* **Task instructions**: Below is a listing. Write out exactly its lines between the one holding "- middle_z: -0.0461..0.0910" and the one holding "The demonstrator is", inclusive.

* **Data below**:
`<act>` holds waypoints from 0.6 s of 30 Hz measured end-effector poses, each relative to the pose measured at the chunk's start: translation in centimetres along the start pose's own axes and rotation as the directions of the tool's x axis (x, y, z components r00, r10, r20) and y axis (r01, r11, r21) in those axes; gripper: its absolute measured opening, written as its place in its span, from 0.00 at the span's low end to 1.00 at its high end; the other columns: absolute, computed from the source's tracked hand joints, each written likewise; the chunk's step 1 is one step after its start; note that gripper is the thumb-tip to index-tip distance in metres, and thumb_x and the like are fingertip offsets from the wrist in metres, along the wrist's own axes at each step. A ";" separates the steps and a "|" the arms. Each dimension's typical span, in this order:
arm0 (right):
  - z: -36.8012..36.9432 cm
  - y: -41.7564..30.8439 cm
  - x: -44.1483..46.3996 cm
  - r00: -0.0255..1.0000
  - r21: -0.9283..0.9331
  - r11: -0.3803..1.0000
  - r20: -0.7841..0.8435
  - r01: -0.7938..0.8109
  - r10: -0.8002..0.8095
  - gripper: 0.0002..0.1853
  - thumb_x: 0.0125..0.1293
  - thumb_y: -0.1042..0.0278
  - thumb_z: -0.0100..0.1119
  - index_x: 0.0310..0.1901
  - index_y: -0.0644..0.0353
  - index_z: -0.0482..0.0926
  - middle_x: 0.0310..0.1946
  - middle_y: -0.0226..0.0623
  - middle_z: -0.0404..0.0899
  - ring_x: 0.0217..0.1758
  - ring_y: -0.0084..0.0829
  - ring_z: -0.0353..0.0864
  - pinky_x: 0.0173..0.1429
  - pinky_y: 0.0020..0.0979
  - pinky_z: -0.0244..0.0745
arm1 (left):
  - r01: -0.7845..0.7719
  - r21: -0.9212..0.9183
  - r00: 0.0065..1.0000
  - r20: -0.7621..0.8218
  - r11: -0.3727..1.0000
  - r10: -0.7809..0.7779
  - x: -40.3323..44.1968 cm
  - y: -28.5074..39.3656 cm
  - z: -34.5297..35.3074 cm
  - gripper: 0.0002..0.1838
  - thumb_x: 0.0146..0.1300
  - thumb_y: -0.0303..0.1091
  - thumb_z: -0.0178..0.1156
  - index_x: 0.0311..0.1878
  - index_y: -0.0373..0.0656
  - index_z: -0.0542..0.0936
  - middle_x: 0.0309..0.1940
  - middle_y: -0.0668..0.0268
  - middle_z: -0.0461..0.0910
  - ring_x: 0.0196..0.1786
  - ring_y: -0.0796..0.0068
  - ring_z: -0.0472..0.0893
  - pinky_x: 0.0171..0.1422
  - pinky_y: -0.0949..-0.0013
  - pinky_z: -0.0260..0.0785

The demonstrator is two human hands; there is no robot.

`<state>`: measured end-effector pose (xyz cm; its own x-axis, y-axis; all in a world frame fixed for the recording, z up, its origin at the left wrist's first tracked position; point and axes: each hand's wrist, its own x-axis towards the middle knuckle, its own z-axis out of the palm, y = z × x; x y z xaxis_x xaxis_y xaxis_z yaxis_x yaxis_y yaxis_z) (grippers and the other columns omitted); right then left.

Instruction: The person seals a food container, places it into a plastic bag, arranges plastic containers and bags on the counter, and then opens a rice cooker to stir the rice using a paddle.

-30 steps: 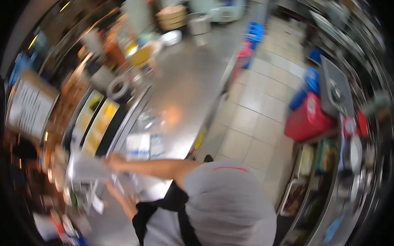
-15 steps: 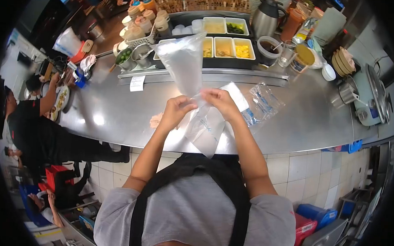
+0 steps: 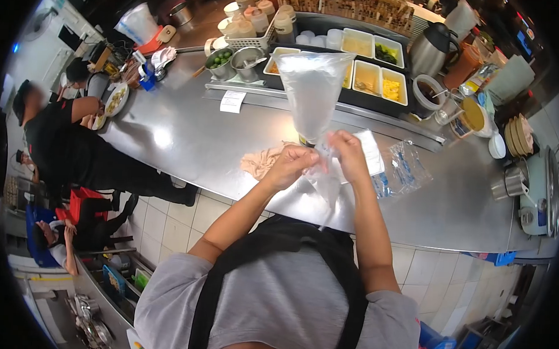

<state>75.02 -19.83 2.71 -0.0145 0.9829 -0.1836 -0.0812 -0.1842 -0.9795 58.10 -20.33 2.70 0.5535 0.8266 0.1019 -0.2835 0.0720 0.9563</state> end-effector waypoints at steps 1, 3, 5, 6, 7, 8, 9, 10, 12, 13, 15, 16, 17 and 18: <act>0.0 -0.5 0.4 0.994 0.335 0.940 0.053 0.068 -0.091 0.15 0.62 0.63 0.54 0.19 0.54 0.69 0.19 0.23 0.69 0.22 0.15 0.62 0.28 0.18 0.57 | 0.104 -0.176 0.992 0.089 0.979 -0.089 -0.1 -0.7 -0.3 0.16 0.61 0.33 0.56 0.18 0.43 0.70 0.21 0.72 0.71 0.26 0.85 0.68 0.33 0.80 0.59; -0.9 -1.7 0.9 0.949 0.744 0.663 0.258 -0.076 -0.180 0.13 0.65 0.65 0.49 0.22 0.53 0.68 0.22 0.25 0.70 0.24 0.16 0.64 0.29 0.16 0.57 | 0.107 -0.259 0.994 0.038 0.960 -0.101 -0.2 -1.2 -0.9 0.14 0.61 0.32 0.56 0.20 0.44 0.70 0.20 0.73 0.70 0.26 0.85 0.68 0.33 0.81 0.59; -0.8 -2.4 0.7 0.929 0.710 0.699 0.308 -0.082 -0.204 0.13 0.65 0.62 0.50 0.22 0.53 0.68 0.21 0.23 0.68 0.22 0.14 0.62 0.28 0.15 0.56 | 0.034 -0.298 0.999 -0.004 0.954 -0.037 -0.1 -1.0 -0.6 0.07 0.60 0.32 0.57 0.27 0.43 0.72 0.20 0.73 0.70 0.25 0.86 0.70 0.30 0.79 0.63; -0.6 -3.2 0.5 0.907 0.675 0.734 0.355 -0.082 -0.225 0.14 0.65 0.60 0.51 0.23 0.54 0.68 0.19 0.20 0.65 0.21 0.12 0.60 0.27 0.14 0.55 | 0.035 -0.296 0.999 0.000 0.955 -0.036 -0.1 0.2 -0.3 0.07 0.60 0.32 0.57 0.27 0.43 0.72 0.20 0.73 0.70 0.25 0.86 0.70 0.30 0.79 0.63; -1.0 -3.7 0.7 0.908 0.674 0.734 0.351 -0.076 -0.228 0.14 0.65 0.60 0.51 0.23 0.54 0.68 0.19 0.20 0.65 0.21 0.12 0.60 0.27 0.14 0.55 | 0.105 -0.155 0.988 0.130 0.982 -0.085 -0.2 1.7 -0.3 0.06 0.59 0.32 0.58 0.29 0.43 0.73 0.21 0.73 0.71 0.26 0.85 0.71 0.31 0.77 0.66; -1.7 -4.4 1.2 0.905 0.312 0.950 0.410 -0.027 -0.109 0.11 0.63 0.60 0.53 0.26 0.55 0.72 0.20 0.20 0.67 0.22 0.12 0.61 0.27 0.15 0.56 | 0.153 -0.003 0.956 0.252 0.988 -0.147 -0.3 3.5 -0.5 0.06 0.58 0.33 0.59 0.30 0.42 0.74 0.22 0.72 0.72 0.26 0.84 0.73 0.31 0.76 0.68; -2.3 -5.2 1.5 0.912 -0.106 0.994 0.410 0.020 0.025 0.09 0.61 0.61 0.55 0.29 0.56 0.75 0.21 0.19 0.69 0.22 0.12 0.62 0.26 0.16 0.57 | 0.126 0.045 0.976 0.172 0.991 -0.132 -0.5 5.7 -1.5 0.04 0.59 0.28 0.56 0.32 0.38 0.74 0.24 0.64 0.76 0.26 0.74 0.77 0.35 0.72 0.71; -2.5 -6.7 1.5 0.917 -0.104 0.994 0.398 0.026 0.018 0.09 0.61 0.61 0.55 0.29 0.56 0.75 0.21 0.19 0.69 0.22 0.12 0.62 0.26 0.16 0.57 | -0.160 -0.146 0.981 0.089 0.976 0.174 0.1 5.9 -2.7 0.04 0.60 0.28 0.55 0.34 0.37 0.74 0.25 0.64 0.77 0.26 0.75 0.77 0.36 0.72 0.72; -2.5 -11.0 1.2 0.905 -0.041 0.991 0.413 0.130 -0.101 0.08 0.60 0.60 0.57 0.32 0.56 0.77 0.21 0.17 0.69 0.22 0.10 0.61 0.25 0.15 0.55 | -0.222 -0.196 0.967 -0.173 0.955 0.190 2.4 11.0 -1.7 0.02 0.59 0.25 0.52 0.32 0.38 0.74 0.26 0.67 0.75 0.24 0.77 0.75 0.34 0.73 0.71; -2.3 -13.1 2.0 0.919 -0.074 0.966 0.336 0.246 -0.208 0.08 0.59 0.61 0.57 0.32 0.56 0.77 0.22 0.18 0.71 0.22 0.12 0.63 0.26 0.15 0.57 | -0.235 -0.210 0.943 -0.285 0.949 0.170 3.3 12.8 -1.3 0.03 0.59 0.24 0.51 0.31 0.38 0.74 0.25 0.68 0.75 0.24 0.77 0.74 0.33 0.73 0.71; -1.6 -14.8 5.1 0.904 -0.102 0.926 0.279 0.364 -0.324 0.07 0.59 0.62 0.58 0.32 0.56 0.78 0.23 0.20 0.73 0.23 0.13 0.66 0.27 0.15 0.60 | -0.270 -0.054 0.893 -0.387 0.961 0.229 6.2 13.3 -2.0 0.03 0.59 0.24 0.50 0.31 0.39 0.73 0.24 0.69 0.74 0.23 0.78 0.73 0.30 0.74 0.70; -1.4 -14.4 7.2 0.952 -0.231 0.926 0.151 0.297 -0.268 0.09 0.59 0.60 0.58 0.34 0.56 0.77 0.24 0.21 0.73 0.23 0.15 0.66 0.27 0.18 0.62 | -0.286 0.100 0.833 -0.466 0.953 0.298 7.6 13.3 -2.3 0.04 0.59 0.24 0.49 0.30 0.39 0.73 0.23 0.69 0.73 0.22 0.79 0.72 0.28 0.74 0.68; -1.2 -13.4 8.7 0.975 -0.349 0.913 0.009 0.210 -0.220 0.11 0.59 0.58 0.58 0.36 0.56 0.77 0.24 0.21 0.73 0.23 0.16 0.67 0.26 0.20 0.64 | -0.254 0.021 0.845 -0.481 0.967 0.232 8.6 12.0 -3.1 0.05 0.59 0.25 0.48 0.30 0.39 0.73 0.22 0.69 0.73 0.21 0.79 0.72 0.25 0.75 0.66; -1.0 -11.8 8.8 0.996 -0.109 0.991 -0.035 0.073 -0.078 0.11 0.60 0.58 0.57 0.37 0.56 0.77 0.24 0.24 0.74 0.24 0.20 0.70 0.28 0.24 0.66 | -0.219 -0.063 0.859 -0.485 0.974 0.161 9.6 9.3 -4.5 0.06 0.59 0.26 0.47 0.30 0.39 0.73 0.21 0.68 0.73 0.20 0.79 0.72 0.22 0.76 0.64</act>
<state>76.86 -9.06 12.57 0.0267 0.9936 -0.1098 0.0272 -0.1105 -0.9935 57.24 -9.24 11.32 0.0497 0.9928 0.1088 -0.4465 -0.0754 0.8916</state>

* **Response to this exercise**:
  - middle_z: -0.0461..0.0910
  - ring_x: 0.0196..0.1786
  - ring_y: -0.0796..0.0068
  - ring_z: -0.0472..0.0893
  - pinky_x: 0.0171..0.1422
  - pinky_y: -0.0949..-0.0013
  - pinky_z: -0.0260..0.0785

The demonstrator is two human hands; there is no robot.

This answer requires no additional content.